A small Italian pharmaceutical company that is now part of a larger European entity sought Aptuit's assistance in the development of a drug product treating inflammatory and auto immune diseases. Because of the low solubility of the API, the client was looking to identify a formulation with improved bioavailability. The decision to work with Aptuit was enhanced by the comprehensive strategy that Aptuit was prepared to implement. The strategy focused on using three different formulation development approaches for the drug product and the corresponding placebo formulations. The processes that were evaluated were wet granulation, hot melt granulation and semi-solid in capsule development.

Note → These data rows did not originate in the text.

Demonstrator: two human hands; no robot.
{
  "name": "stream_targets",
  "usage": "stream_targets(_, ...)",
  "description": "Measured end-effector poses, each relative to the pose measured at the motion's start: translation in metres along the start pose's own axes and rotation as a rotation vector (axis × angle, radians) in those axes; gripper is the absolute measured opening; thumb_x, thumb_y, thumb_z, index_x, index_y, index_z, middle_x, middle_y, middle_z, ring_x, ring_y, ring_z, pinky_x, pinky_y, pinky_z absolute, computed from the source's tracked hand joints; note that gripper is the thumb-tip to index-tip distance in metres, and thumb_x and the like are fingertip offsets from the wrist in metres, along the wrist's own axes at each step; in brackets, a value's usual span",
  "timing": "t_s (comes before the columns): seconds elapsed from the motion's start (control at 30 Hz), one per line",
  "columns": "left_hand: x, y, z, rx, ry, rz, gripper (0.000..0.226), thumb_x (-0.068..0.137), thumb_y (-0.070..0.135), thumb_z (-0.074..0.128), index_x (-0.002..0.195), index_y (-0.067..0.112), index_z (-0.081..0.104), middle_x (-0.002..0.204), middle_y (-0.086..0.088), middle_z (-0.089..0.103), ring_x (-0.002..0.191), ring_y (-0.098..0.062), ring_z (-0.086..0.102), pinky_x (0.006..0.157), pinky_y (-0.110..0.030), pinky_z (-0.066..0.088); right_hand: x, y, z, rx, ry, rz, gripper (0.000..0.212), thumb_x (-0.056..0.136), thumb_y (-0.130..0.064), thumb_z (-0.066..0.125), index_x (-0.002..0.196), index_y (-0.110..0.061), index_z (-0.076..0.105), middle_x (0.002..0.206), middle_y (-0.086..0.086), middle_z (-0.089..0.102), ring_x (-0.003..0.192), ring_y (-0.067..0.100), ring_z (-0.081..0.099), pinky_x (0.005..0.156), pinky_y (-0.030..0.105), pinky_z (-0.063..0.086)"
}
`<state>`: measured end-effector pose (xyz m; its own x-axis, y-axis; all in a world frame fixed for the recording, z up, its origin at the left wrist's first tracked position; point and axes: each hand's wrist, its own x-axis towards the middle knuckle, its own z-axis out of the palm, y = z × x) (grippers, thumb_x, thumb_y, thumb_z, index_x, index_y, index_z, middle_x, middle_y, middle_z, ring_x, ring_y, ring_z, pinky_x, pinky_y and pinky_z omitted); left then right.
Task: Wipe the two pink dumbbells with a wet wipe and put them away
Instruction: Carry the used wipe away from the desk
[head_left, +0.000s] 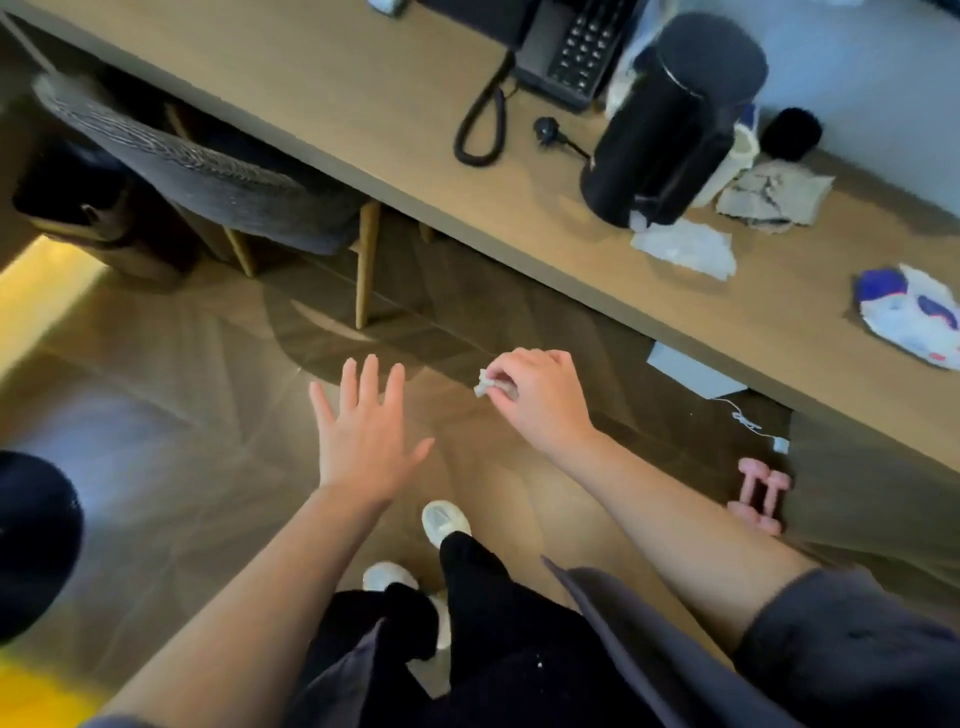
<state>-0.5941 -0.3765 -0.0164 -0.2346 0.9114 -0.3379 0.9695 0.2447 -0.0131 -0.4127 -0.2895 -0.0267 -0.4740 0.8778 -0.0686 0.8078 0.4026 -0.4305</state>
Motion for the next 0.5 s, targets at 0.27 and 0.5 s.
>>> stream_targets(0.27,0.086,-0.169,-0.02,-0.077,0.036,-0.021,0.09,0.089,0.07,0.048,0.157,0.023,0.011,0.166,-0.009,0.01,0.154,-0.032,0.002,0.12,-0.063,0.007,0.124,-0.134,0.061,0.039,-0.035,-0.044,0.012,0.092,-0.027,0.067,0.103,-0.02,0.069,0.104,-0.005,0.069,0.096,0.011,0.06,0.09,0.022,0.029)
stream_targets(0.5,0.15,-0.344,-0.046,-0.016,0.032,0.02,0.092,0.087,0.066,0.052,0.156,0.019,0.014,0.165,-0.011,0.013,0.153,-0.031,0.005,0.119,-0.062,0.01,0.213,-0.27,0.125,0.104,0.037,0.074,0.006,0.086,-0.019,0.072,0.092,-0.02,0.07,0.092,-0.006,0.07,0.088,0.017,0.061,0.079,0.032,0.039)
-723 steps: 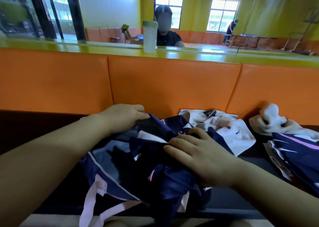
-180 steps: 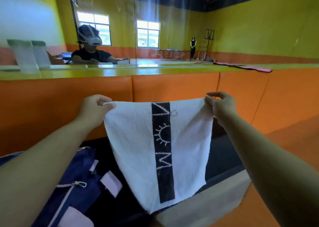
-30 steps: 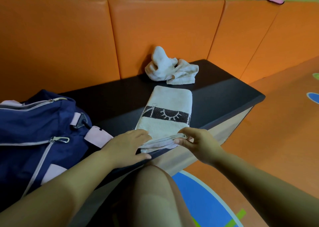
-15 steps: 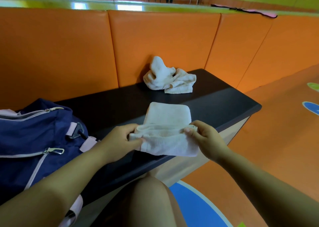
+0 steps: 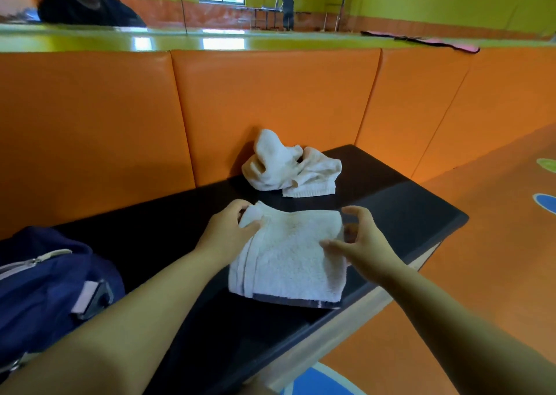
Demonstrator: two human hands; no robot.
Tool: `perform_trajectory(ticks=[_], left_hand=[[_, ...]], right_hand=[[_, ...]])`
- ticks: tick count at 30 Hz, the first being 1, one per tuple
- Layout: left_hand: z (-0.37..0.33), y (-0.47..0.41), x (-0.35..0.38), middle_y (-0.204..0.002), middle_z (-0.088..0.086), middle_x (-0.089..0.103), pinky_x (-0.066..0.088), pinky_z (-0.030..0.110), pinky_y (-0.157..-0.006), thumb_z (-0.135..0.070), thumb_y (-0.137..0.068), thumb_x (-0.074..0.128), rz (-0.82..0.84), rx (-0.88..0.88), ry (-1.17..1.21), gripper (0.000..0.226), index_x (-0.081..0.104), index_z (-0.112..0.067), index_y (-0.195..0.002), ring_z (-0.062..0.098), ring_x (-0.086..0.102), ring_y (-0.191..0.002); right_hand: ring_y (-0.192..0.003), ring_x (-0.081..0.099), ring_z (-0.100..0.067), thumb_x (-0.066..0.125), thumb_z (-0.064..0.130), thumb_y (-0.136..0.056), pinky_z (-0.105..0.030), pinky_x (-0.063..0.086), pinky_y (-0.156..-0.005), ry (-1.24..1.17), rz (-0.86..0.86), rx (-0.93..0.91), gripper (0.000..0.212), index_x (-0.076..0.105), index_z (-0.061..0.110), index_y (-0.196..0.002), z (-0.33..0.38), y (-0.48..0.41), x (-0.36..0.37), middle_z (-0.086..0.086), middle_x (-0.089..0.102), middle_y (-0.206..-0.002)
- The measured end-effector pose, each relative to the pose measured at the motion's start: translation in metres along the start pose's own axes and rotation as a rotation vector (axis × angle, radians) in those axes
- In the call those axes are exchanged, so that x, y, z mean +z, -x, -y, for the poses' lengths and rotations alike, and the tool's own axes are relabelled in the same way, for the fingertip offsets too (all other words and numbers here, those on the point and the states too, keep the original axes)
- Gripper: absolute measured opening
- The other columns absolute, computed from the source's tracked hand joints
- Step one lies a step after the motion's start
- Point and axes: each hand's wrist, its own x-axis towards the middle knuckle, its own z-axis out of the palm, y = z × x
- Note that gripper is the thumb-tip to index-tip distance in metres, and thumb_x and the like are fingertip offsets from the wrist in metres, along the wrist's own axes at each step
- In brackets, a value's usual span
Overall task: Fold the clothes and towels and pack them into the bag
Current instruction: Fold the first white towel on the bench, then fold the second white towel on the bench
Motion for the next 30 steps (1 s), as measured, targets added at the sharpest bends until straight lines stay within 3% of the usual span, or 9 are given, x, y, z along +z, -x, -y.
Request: perform_trajectory(ticks=[3, 6, 9, 13, 16, 21, 24, 27, 30], left_hand=[[0.008, -0.016, 0.014, -0.101, -0.005, 0.061, 0.043, 0.021, -0.067, -0.031, -0.086, 0.064, -0.013, -0.038, -0.039, 0.030, 0.053, -0.023, -0.113, 0.010, 0.058, -0.091], [0.015, -0.020, 0.025, -0.120, 0.002, 0.053, 0.043, 0.028, -0.085, -0.032, -0.085, 0.065, -0.058, -0.057, -0.124, 0.045, 0.049, -0.020, -0.126, 0.019, 0.052, -0.106], [0.017, -0.009, 0.028, -0.123, -0.002, 0.048, 0.031, 0.029, -0.091, -0.048, -0.080, 0.061, -0.155, 0.175, -0.330, 0.048, 0.055, -0.024, -0.121, 0.022, 0.039, -0.115], [0.015, 0.009, 0.032, -0.132, -0.011, 0.048, 0.018, 0.028, -0.095, -0.066, -0.072, 0.024, 0.210, 0.352, -0.529, 0.065, 0.060, -0.035, -0.117, 0.014, 0.034, -0.124], [0.023, 0.015, 0.030, -0.144, -0.013, 0.039, 0.018, 0.026, -0.106, -0.055, -0.086, 0.023, 0.369, 0.288, -0.550, 0.055, 0.053, -0.035, -0.128, 0.009, 0.027, -0.133], [0.026, 0.010, 0.005, -0.137, -0.014, 0.047, 0.029, 0.033, -0.107, -0.064, -0.083, 0.031, 0.302, 0.104, -0.600, 0.058, 0.057, -0.029, -0.122, 0.010, 0.037, -0.129], [0.029, 0.001, -0.011, -0.141, -0.010, 0.042, 0.034, 0.033, -0.100, -0.067, -0.085, 0.040, 0.255, 0.001, -0.735, 0.062, 0.041, -0.030, -0.135, 0.013, 0.037, -0.129], [0.043, -0.013, -0.026, -0.151, -0.007, 0.030, 0.030, 0.034, -0.106, -0.065, -0.087, 0.037, 0.266, -0.025, -0.795, 0.065, 0.022, -0.040, -0.145, 0.017, 0.027, -0.138], [0.054, -0.030, -0.037, -0.156, -0.003, 0.022, 0.021, 0.036, -0.114, -0.059, -0.091, 0.034, 0.293, -0.076, -0.855, 0.058, 0.021, -0.042, -0.145, 0.021, 0.017, -0.143]], right_hand=[[-0.084, 0.061, -0.017, 0.074, 0.032, -0.078, -0.036, 0.058, -0.072, 0.088, -0.103, 0.038, 0.065, 0.029, 0.025, -0.125, -0.002, -0.014, 0.011, -0.001, 0.056, -0.100], [-0.076, 0.060, -0.018, 0.067, 0.034, -0.084, -0.038, 0.055, -0.066, 0.277, -0.136, 0.049, 0.051, 0.031, 0.024, -0.119, -0.008, -0.021, 0.020, 0.001, 0.058, -0.096], [-0.069, 0.052, -0.013, 0.056, 0.043, -0.090, -0.026, 0.042, -0.054, 0.566, -0.088, 0.030, 0.037, 0.042, 0.026, -0.120, -0.016, -0.023, 0.023, -0.003, 0.053, -0.111], [-0.068, 0.052, -0.013, 0.054, 0.046, -0.091, -0.029, 0.047, -0.061, 0.526, -0.010, 0.114, 0.035, 0.050, 0.026, -0.120, -0.020, -0.025, 0.027, -0.002, 0.055, -0.105], [-0.072, 0.053, -0.014, 0.060, 0.044, -0.088, -0.032, 0.050, -0.068, 0.436, -0.008, 0.119, 0.036, 0.053, 0.025, -0.118, -0.016, -0.033, 0.032, -0.006, 0.058, -0.112], [-0.088, 0.055, -0.015, 0.061, 0.040, -0.088, -0.024, 0.043, -0.071, 0.303, 0.047, 0.035, 0.037, 0.056, 0.025, -0.121, -0.002, -0.051, 0.063, -0.005, 0.058, -0.122], [-0.104, 0.059, -0.018, 0.059, 0.040, -0.090, -0.026, 0.046, -0.082, 0.265, 0.146, -0.036, 0.041, 0.053, 0.025, -0.128, 0.009, -0.068, 0.087, -0.003, 0.059, -0.124], [-0.101, 0.062, -0.020, 0.061, 0.034, -0.088, -0.038, 0.053, -0.087, 0.135, 0.233, -0.055, 0.039, 0.054, 0.025, -0.125, 0.018, -0.086, 0.101, -0.005, 0.062, -0.122], [-0.102, 0.059, -0.020, 0.062, 0.033, -0.087, -0.038, 0.051, -0.088, 0.227, 0.096, -0.116, 0.038, 0.056, 0.021, -0.122, 0.026, -0.109, 0.096, -0.002, 0.059, -0.119]])
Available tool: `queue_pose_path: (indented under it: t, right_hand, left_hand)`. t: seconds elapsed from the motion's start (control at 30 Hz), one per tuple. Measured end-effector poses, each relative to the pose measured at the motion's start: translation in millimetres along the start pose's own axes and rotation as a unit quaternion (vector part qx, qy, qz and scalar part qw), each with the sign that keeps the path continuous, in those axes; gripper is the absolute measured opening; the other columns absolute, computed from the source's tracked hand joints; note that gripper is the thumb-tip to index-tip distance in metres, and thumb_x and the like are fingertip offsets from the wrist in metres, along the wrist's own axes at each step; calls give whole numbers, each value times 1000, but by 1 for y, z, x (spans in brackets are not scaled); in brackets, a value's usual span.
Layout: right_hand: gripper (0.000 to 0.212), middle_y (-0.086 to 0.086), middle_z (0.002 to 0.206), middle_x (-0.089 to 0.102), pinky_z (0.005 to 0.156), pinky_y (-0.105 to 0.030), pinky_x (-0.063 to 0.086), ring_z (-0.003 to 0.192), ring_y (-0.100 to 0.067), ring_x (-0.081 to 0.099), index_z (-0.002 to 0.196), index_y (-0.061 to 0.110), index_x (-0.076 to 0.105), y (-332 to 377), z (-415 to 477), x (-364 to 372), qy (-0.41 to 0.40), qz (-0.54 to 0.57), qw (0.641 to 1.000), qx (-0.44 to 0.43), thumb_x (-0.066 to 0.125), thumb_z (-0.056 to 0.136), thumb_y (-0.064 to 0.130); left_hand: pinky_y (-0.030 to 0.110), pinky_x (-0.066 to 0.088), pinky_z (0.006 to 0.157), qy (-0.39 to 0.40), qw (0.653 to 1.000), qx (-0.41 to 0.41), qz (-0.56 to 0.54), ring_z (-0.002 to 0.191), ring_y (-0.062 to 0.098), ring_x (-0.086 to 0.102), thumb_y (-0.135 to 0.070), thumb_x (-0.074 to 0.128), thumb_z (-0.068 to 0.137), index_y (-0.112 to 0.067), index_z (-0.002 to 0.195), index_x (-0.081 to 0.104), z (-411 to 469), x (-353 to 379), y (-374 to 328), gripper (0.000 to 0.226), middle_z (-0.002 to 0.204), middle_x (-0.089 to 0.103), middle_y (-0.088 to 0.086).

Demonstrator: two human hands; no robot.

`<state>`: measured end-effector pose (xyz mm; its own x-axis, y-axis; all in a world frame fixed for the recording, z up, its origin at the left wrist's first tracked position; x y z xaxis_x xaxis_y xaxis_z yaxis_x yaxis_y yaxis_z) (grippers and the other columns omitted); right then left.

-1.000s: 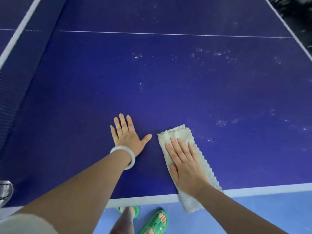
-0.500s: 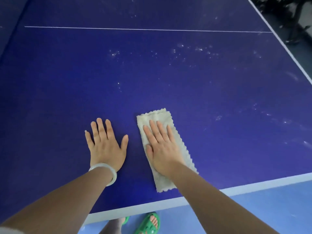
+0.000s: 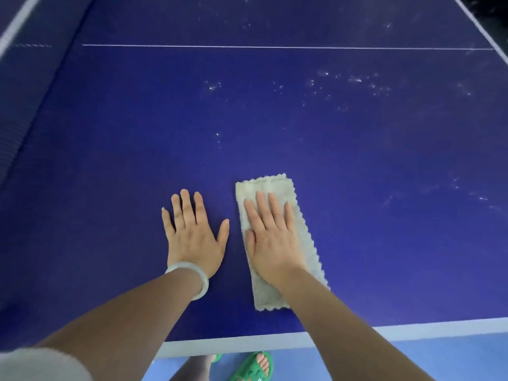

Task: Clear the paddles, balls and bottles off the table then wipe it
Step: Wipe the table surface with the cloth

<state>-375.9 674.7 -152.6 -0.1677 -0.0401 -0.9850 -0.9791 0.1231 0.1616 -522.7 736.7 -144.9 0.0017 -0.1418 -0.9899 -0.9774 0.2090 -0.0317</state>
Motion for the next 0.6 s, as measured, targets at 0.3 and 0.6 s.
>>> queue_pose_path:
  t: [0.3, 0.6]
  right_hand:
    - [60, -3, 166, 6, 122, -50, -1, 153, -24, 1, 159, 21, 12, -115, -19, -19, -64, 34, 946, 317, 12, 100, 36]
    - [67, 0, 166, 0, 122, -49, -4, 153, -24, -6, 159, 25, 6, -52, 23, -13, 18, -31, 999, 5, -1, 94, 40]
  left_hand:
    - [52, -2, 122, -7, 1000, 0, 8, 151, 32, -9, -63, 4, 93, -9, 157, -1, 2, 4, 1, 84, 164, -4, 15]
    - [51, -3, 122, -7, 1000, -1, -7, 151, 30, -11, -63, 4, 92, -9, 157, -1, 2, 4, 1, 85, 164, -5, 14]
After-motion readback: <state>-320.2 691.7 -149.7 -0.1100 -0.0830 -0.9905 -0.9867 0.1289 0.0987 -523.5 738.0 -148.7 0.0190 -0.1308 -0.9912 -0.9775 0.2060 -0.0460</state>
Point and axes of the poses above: each hand's wrist, its own z-axis towards the middle knuckle, its own x-axis out of the palm, y = z × x, the point moved 4 cm from there along z, towards the middle knuckle
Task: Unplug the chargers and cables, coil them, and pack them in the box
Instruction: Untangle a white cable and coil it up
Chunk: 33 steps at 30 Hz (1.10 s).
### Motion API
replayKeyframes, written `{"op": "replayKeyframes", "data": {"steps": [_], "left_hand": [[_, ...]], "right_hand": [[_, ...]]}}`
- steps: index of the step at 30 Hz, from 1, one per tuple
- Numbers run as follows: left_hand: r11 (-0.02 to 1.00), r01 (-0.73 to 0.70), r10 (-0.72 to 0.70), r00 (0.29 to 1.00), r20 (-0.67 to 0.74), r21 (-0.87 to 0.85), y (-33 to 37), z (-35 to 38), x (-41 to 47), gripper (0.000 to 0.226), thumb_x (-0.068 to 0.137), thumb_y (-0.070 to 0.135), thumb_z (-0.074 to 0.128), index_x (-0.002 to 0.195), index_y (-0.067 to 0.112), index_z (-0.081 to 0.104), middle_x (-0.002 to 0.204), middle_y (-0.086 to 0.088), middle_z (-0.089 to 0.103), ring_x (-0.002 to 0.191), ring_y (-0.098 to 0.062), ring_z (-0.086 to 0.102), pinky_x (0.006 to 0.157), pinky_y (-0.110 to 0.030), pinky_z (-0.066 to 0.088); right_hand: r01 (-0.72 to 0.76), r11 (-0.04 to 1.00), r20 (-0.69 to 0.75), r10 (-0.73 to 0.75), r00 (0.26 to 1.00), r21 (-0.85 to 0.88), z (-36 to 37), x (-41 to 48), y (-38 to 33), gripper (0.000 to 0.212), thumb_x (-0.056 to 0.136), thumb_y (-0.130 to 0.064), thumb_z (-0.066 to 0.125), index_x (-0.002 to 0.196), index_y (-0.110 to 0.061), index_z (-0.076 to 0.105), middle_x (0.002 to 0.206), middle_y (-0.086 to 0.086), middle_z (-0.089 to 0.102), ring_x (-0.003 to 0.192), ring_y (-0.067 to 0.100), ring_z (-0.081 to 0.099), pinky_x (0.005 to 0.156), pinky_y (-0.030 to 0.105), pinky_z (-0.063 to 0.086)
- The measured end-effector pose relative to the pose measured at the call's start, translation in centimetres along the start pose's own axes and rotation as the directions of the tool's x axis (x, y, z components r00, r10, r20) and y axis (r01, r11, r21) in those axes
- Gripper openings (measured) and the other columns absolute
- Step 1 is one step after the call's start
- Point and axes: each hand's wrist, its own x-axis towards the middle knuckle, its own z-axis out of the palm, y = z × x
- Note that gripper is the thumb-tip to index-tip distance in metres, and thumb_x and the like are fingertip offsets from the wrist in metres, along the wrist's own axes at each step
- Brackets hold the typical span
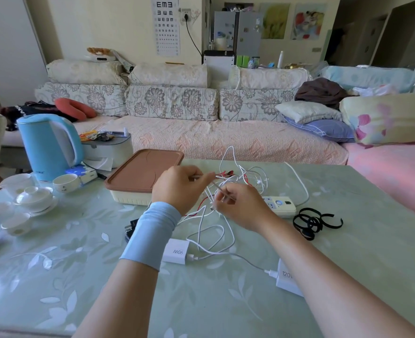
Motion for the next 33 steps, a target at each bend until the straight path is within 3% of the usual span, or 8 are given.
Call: {"op": "replayKeyframes", "data": {"steps": [3, 7, 11, 14, 19, 23, 30, 33], "left_hand": [[0.899, -0.125, 0.048, 0.981, -0.189, -0.419, 0.3, 0.1, -0.3, 0.040, 0.083, 0.043, 0.064, 0.051, 0.023, 0.052, 0.042, 0.009, 0.036, 0.047, -0.006, 0.029, 0.050, -0.025, 0.026], [0.790, -0.254, -0.015, 0.902, -0.432, -0.558, 0.6, -0.8, -0.3, 0.046, 0.088, 0.033, 0.058, 0.052, 0.017, 0.036, 0.049, 0.008, 0.025, 0.053, -0.007, 0.023, 0.049, -0.027, 0.021], [0.865, -0.216, -0.081, 0.830, -0.552, -0.453, 0.0, -1.1, 0.1, 0.046, 0.095, 0.030, 0.053, 0.055, 0.025, 0.029, 0.051, 0.000, 0.031, 0.051, -0.009, 0.030, 0.052, -0.029, 0.027], [0.964, 0.024, -0.175, 0.808, -0.563, -0.266, -1.9, -1.2, 1.2, 0.042, 0.093, 0.043, 0.046, 0.062, 0.015, 0.045, 0.058, -0.001, 0.045, 0.063, -0.027, 0.043, 0.061, -0.037, 0.036], [0.994, 0.089, -0.043, 0.866, -0.498, 0.069, -3.5, -0.2, 1.2, 0.037, 0.076, 0.002, 0.048, 0.108, 0.013, 0.065, 0.106, -0.015, 0.062, 0.100, -0.036, 0.050, 0.089, -0.038, 0.036], [0.929, -0.271, 0.172, 0.918, -0.356, -0.250, 0.5, 0.6, -0.3, 0.048, 0.077, -0.008, 0.035, 0.110, 0.013, 0.062, 0.096, -0.004, 0.069, 0.087, -0.017, 0.065, 0.083, -0.016, 0.046], [0.858, 0.185, -0.035, 0.952, 0.305, -0.479, 1.7, 1.3, -0.7, 0.022, 0.099, 0.010, 0.048, 0.116, 0.009, 0.061, 0.074, -0.003, 0.070, 0.041, -0.022, 0.058, 0.046, -0.035, 0.054], [0.824, 0.191, -0.035, 0.957, 0.289, -0.533, 0.8, 1.2, -0.3, 0.033, 0.099, -0.004, 0.035, 0.105, 0.002, 0.066, 0.070, -0.002, 0.062, 0.041, -0.014, 0.054, 0.049, -0.030, 0.051]], "right_hand": [[0.002, 0.999, -0.014, -0.003, 1.000, -0.042, 0.1, 0.2, 0.5, 0.012, 0.078, -0.032, 0.063, 0.072, -0.021, 0.067, 0.075, -0.008, 0.070, 0.078, 0.010, 0.064, 0.080, 0.033, 0.052], [-0.068, 0.995, 0.030, 0.066, 0.997, 0.068, 0.0, 0.7, 0.9, 0.012, 0.089, -0.025, 0.065, 0.078, -0.031, 0.066, 0.084, -0.009, 0.072, 0.085, 0.008, 0.065, 0.087, 0.032, 0.048], [-0.032, 0.977, -0.081, 0.050, 0.996, 0.209, -0.3, 1.2, 0.6, 0.016, 0.094, -0.024, 0.063, 0.080, -0.030, 0.067, 0.072, -0.007, 0.072, 0.073, 0.025, 0.067, 0.073, 0.037, 0.051], [0.133, 0.964, -0.333, -0.050, 0.942, 0.230, -1.3, 1.4, -0.7, 0.015, 0.096, -0.019, 0.060, 0.098, -0.025, 0.074, 0.079, -0.017, 0.071, 0.071, -0.004, 0.064, 0.070, 0.021, 0.048], [0.352, 0.936, -0.491, -0.297, 0.819, 0.021, -3.1, 1.4, -2.6, 0.020, 0.092, -0.017, 0.062, 0.106, -0.017, 0.077, 0.086, -0.001, 0.071, 0.081, 0.013, 0.065, 0.075, 0.030, 0.051], [0.364, 0.930, -0.430, -0.351, 0.832, -0.055, -2.8, 1.1, -2.3, 0.018, 0.090, -0.018, 0.069, 0.105, -0.022, 0.077, 0.070, -0.005, 0.050, 0.065, 0.010, 0.050, 0.058, 0.029, 0.040], [0.276, 0.959, -0.344, -0.281, 0.896, -0.065, -3.6, 0.4, -1.1, 0.032, 0.075, 0.004, 0.072, 0.099, -0.018, 0.075, 0.087, -0.006, 0.059, 0.072, -0.001, 0.050, 0.067, 0.010, 0.035], [0.215, 0.958, -0.235, -0.257, 0.937, -0.188, -3.8, 0.3, 0.5, 0.047, 0.070, 0.015, 0.056, 0.095, -0.021, 0.072, 0.091, -0.006, 0.058, 0.078, 0.009, 0.048, 0.068, 0.023, 0.037]]}}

An Aptuit Project Manager was assigned to coordinate the project and initiate and facilitate the team in ongoing evaluations throughout the processes. All three processes resulted in the packaging of the product in amber glass bottles. After the comprehensive evaluation was completed, the hot melt granulation formulation was selected since it demonstrated the best pharmacokinetic results.

The Challenge

Aptuit was required to identify which of the three formulations resulted in the best bioavailability. While all three of the formulations yielded good physical and analytical results, pharmacokinetic studies were required to select the best prototype formulation.

The Aptuit Solution

Work flow charts for wet granulation, hot melt granulation and semi-solid capsule processes guided the path to packaging granules in amber bottles.

 

 

Prototype formulations included two granules for reconstitution, one via a wet granulation process using a cyclodextrin solution and Diosna high shear granulator equipment (Figure 2).

In the alternative hot melt granulation process, Gelucire 44/14 was melted at Impellor and Chopper Speeds to allow the powder agglomeration into granules. Once again the Diosna equipment (Figure 3) was used in the development of this second formulation.

The same processes were used to prepare corresponding placebo formulations. The particle size of the granules were determined by sieve analysis. The results (Figure 4) showed that the same distribution was obtained for active and placebo granules and therefore in both granulation processes, the granule agglomeration proved independent from the presence of API.

 

A third developed prototype was a semi-solid formulation in a hard gelatin capsule form. Self Emulsifying Drug Delivery System technology was used to form capsules such as those shown in Figure 5.

All of the prototype formulations were assessed for in-vitro dissolution (Figure 6) and pharmacokinetic animal studies.

 

Conclusion

Each of the active and placebo formulations were successfully manufactured with suitable physical and chemical results. However, the hot melt granulation process was selected since it demonstrated the fastest in-vitro dissolution performance (Figure 6) and the best pharmacokinetic results (not shown). The client reported that ongoing communications through Aptuit's Project Management ensured confidence in the progress of the formulation development. They were impressed with the span of Aptuit services that allowed them to reach their goals from a single source. At Aptuit, it's all about the science.